Let $2x-1=u^2$, where we can choose $u \ge 0$. Then $x=(u^2+1)/2$. Thus $x+\sqrt{2x-1}=\frac{u^2+2u+1}{2}.$ Similarly, $x-\sqrt{2x-1}=\frac{u^2-2u+1}{2}.$ Even without squaring, squares are plentiful enough!

It follows that $\sqrt{x+\sqrt{2x-1}} +\sqrt{x-\sqrt{2x-1}}=\frac{|u+1|}{\sqrt{2}}+\frac{|u-1|}{\sqrt{2}}.$

So the original equation becomes $|u+1|+|u-1|=2.$

It is clear that $|u+1|=u+1$. If $u \ge 1$, then $|u-1|=u-1$, and we conclude that $u=1$ and therefore $x=1$.

If $0 \le u <1$, then $|u-1|=1-u$, and we end up with the equation $2=2$, which puts no further constraints on $u$. We end up with solutions $1/2\le x<1$. Thus the solutions to the original equation are all $x$ such that $1/2\le x\le 1$. Lots of solutions! None could possibly be extraneous, we didn't do any squaring.

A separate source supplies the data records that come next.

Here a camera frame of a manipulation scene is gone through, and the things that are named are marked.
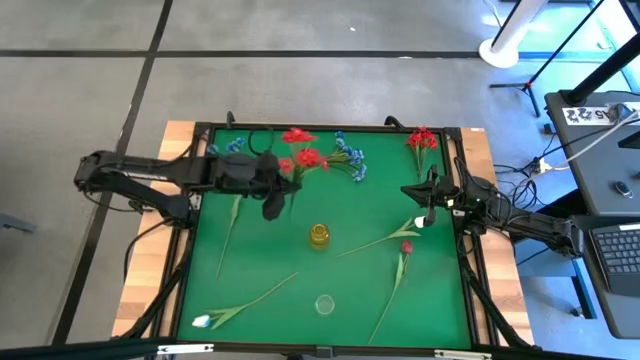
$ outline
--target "gray carpet floor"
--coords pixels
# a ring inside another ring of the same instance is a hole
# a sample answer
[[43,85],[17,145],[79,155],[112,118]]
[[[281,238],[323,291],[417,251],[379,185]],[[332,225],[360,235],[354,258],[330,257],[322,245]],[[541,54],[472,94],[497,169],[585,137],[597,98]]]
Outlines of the gray carpet floor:
[[[145,50],[162,3],[0,0],[0,49]],[[504,20],[513,5],[497,6]],[[570,31],[558,22],[577,24],[587,11],[549,5],[522,50],[552,51]],[[177,0],[160,48],[475,51],[496,32],[480,0]],[[594,20],[569,50],[604,52],[602,41]],[[0,212],[38,226],[34,234],[0,231],[2,348],[48,341],[94,209],[71,180],[80,157],[115,146],[142,64],[140,58],[0,58]],[[157,59],[128,153],[155,156],[169,119],[223,121],[232,110],[240,122],[381,124],[394,115],[407,125],[483,127],[496,163],[523,165],[550,140],[541,133],[548,118],[535,118],[521,92],[488,85],[524,81],[540,65],[521,61],[499,70],[478,59]],[[577,85],[597,65],[552,64],[535,84],[538,102]],[[604,89],[628,86],[618,74]],[[562,157],[554,154],[552,163]],[[560,172],[539,178],[538,186],[549,202],[576,185],[569,172]],[[70,341],[108,338],[124,250],[138,222],[136,215],[109,213]],[[518,256],[529,250],[518,249]],[[575,302],[564,285],[527,278],[523,288],[538,345],[624,358],[640,353],[638,341],[613,339],[601,316],[567,321],[561,306],[549,306],[545,298]]]

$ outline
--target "white flower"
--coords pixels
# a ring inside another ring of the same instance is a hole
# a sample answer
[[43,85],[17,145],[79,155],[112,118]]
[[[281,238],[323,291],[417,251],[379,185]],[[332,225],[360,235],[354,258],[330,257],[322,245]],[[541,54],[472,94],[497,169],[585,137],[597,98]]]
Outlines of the white flower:
[[199,328],[209,327],[209,325],[211,325],[211,316],[209,315],[198,316],[197,318],[193,319],[193,322],[191,323],[191,325]]

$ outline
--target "green table surface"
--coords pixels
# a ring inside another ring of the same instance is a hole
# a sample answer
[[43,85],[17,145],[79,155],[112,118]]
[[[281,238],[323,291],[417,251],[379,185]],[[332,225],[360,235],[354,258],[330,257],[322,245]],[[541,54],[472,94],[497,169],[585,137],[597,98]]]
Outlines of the green table surface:
[[[335,149],[333,132],[314,132],[323,154]],[[214,143],[223,150],[248,131],[216,130]],[[290,154],[275,132],[273,152]],[[269,142],[256,132],[256,150]],[[391,295],[398,254],[404,238],[384,241],[353,254],[336,255],[383,238],[412,216],[424,214],[400,186],[416,183],[415,162],[405,144],[407,134],[346,133],[347,144],[364,151],[368,171],[354,183],[341,171],[309,173],[280,217],[266,221],[261,202],[243,199],[231,233],[222,271],[216,270],[230,221],[234,196],[207,193],[189,271],[178,329],[180,340],[244,343],[367,346]],[[444,169],[440,150],[430,151],[427,164]],[[326,224],[330,245],[324,251],[309,245],[309,230]],[[456,257],[451,215],[437,209],[437,221],[410,238],[414,252],[380,328],[370,346],[470,347],[464,298]],[[207,310],[248,303],[287,278],[299,274],[261,302],[243,310],[218,329],[196,328],[193,319]],[[318,314],[318,296],[335,302],[328,316]]]

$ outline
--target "white sign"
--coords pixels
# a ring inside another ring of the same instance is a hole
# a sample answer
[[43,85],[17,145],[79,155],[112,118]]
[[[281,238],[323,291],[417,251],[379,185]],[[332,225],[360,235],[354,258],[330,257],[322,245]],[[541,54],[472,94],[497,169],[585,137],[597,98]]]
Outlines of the white sign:
[[[630,109],[640,109],[640,102],[624,103]],[[568,125],[612,125],[608,107],[563,108],[562,113]]]

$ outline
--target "tripod stand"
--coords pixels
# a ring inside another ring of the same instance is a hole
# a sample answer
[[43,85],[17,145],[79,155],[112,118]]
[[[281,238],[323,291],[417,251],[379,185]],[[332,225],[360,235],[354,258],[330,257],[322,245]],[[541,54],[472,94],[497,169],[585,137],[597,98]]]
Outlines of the tripod stand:
[[562,44],[560,44],[560,46],[556,49],[556,51],[554,51],[554,53],[551,54],[549,59],[547,59],[547,61],[545,61],[545,63],[542,65],[542,67],[540,67],[540,69],[538,69],[538,71],[527,82],[525,82],[525,83],[515,83],[515,84],[490,84],[489,88],[490,89],[494,89],[494,88],[519,88],[518,90],[522,91],[523,93],[527,94],[527,96],[529,96],[529,99],[531,99],[531,105],[533,105],[533,110],[536,112],[536,117],[540,117],[540,108],[538,107],[538,103],[536,102],[536,97],[533,94],[533,88],[532,88],[533,82],[536,81],[536,79],[538,79],[538,77],[540,76],[540,74],[542,74],[544,69],[546,69],[547,66],[549,66],[549,64],[551,64],[551,61],[553,61],[553,59],[555,59],[555,57],[558,56],[560,51],[562,51],[562,49],[565,47],[565,45],[567,45],[567,43],[573,38],[573,36],[578,32],[578,30],[580,30],[580,28],[589,20],[591,15],[593,15],[595,13],[595,11],[600,7],[600,5],[602,5],[603,2],[604,2],[604,0],[600,0],[596,4],[596,6],[594,6],[593,9],[591,9],[591,11],[589,11],[589,14],[587,14],[587,16],[585,16],[584,19],[582,19],[580,24],[578,24],[578,26],[575,29],[573,29],[571,34],[569,34],[569,36],[562,42]]

Comment: We can also see directly that $(1+\sqrt{2x-1})^2=2x+2\sqrt{2x-1}$, and $(1-\sqrt{2x-1})^2=2x-2\sqrt{2x-1}$. So we can think of our original equation as saying that the sum of the distances of $\sqrt{2x-1}$ from $1$ and $-1$ is equal to $2$. This sum of distances is $2$ precisely if $-1\le \sqrt{2x-1} \le 1$. But square roots are non-negative, so our condition becomes $0 \le \sqrt{2x-1} \le 1$, or equivalently $1/2 \le x \le 1$.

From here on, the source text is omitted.